With the facility secured, a variety of controlling activities must be established and event functional areas created. Each functional area will need to identify and develop procedures relevant to their areas of responsibility. A critical aspect of each event functional area is establishing leaders who will provide guidance and maintain performance accountability for the members. Each functional area needs to estimate its personnel and financial needs in the early event-planning phase so preparations can be made to address budgetary issues. Each area should have regular meetings to insure progress toward established goals and objectives.
As each individual functional-area team is created and plans for the event are established, a master event timeline of responsibilities and timelines for completion should be developed. Such a timeline is often called a Gantt chart, since the first modern use of such a timeline is attributed to Henry Gantt in the early part of the 20th century. The creation of such a master schedule encourages each functional-area team to think through their tasks and determine not only in what order their team’s tasks need to occur, but also how their tasks may impact and be impacted by tasks assigned to other functional areas.

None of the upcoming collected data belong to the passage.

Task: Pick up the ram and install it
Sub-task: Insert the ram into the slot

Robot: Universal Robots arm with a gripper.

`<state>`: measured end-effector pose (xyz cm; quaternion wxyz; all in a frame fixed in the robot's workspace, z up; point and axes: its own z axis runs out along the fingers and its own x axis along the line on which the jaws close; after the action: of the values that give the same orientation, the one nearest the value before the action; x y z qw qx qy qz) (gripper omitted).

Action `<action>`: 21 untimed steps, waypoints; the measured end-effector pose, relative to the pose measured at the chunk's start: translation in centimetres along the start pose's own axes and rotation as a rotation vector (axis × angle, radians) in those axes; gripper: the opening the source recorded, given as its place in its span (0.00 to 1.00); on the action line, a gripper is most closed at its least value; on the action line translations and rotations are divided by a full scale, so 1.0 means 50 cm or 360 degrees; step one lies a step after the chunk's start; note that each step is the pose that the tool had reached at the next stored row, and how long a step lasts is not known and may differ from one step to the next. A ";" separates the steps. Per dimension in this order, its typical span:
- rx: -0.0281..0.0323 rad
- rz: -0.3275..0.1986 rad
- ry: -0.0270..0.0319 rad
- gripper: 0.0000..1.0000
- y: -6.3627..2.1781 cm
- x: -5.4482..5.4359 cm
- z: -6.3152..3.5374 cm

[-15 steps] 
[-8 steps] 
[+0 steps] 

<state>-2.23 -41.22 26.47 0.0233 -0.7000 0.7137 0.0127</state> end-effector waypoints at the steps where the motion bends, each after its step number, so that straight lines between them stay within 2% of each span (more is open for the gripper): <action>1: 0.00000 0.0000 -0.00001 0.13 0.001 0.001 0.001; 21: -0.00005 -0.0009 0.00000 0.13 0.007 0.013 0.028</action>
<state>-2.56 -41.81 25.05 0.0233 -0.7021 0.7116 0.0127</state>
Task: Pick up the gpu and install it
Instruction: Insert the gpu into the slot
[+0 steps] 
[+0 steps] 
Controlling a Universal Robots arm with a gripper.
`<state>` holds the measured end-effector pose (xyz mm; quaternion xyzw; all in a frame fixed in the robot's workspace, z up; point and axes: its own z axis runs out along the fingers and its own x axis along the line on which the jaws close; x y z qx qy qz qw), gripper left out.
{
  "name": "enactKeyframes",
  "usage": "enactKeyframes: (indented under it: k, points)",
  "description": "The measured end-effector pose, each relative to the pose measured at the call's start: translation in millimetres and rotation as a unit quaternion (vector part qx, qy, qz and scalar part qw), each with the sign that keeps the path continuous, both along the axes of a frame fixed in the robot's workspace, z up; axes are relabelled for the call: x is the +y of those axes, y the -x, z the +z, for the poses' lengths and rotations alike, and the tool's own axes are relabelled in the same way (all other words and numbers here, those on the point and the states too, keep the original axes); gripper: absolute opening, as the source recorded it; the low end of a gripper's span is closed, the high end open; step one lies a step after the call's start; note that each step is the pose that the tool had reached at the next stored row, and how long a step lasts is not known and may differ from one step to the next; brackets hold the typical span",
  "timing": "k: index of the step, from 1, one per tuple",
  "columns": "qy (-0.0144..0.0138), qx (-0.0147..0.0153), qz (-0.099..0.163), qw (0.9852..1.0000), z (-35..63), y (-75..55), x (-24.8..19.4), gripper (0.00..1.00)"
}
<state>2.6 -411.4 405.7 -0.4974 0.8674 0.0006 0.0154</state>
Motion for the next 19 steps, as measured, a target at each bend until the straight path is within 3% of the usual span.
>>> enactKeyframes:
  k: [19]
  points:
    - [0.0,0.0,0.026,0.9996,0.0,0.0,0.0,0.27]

Just as individual functional area members report and discuss plans with a functional-area manager/coordinator, functional area heads report and discuss their functional-area plans with the event’s executive team. The event’s managerial hierarchy can be clearly delineated through developing an organizational chart. Having students develop a graphic depiction of reporting protocol and lines of communication helps functional-area teams adhere to developed timelines or schedules and maintains their developed plan in accordance with overall event concepts. Constructing an organizational chart is not the end of this process, but only the beginning. Ongoing and systematic communication between functional-area teams and the executive team helps insure each team is aware how their area is affected by and impacts the event’s overall capabilities (e.g., staffing, marketing, budget).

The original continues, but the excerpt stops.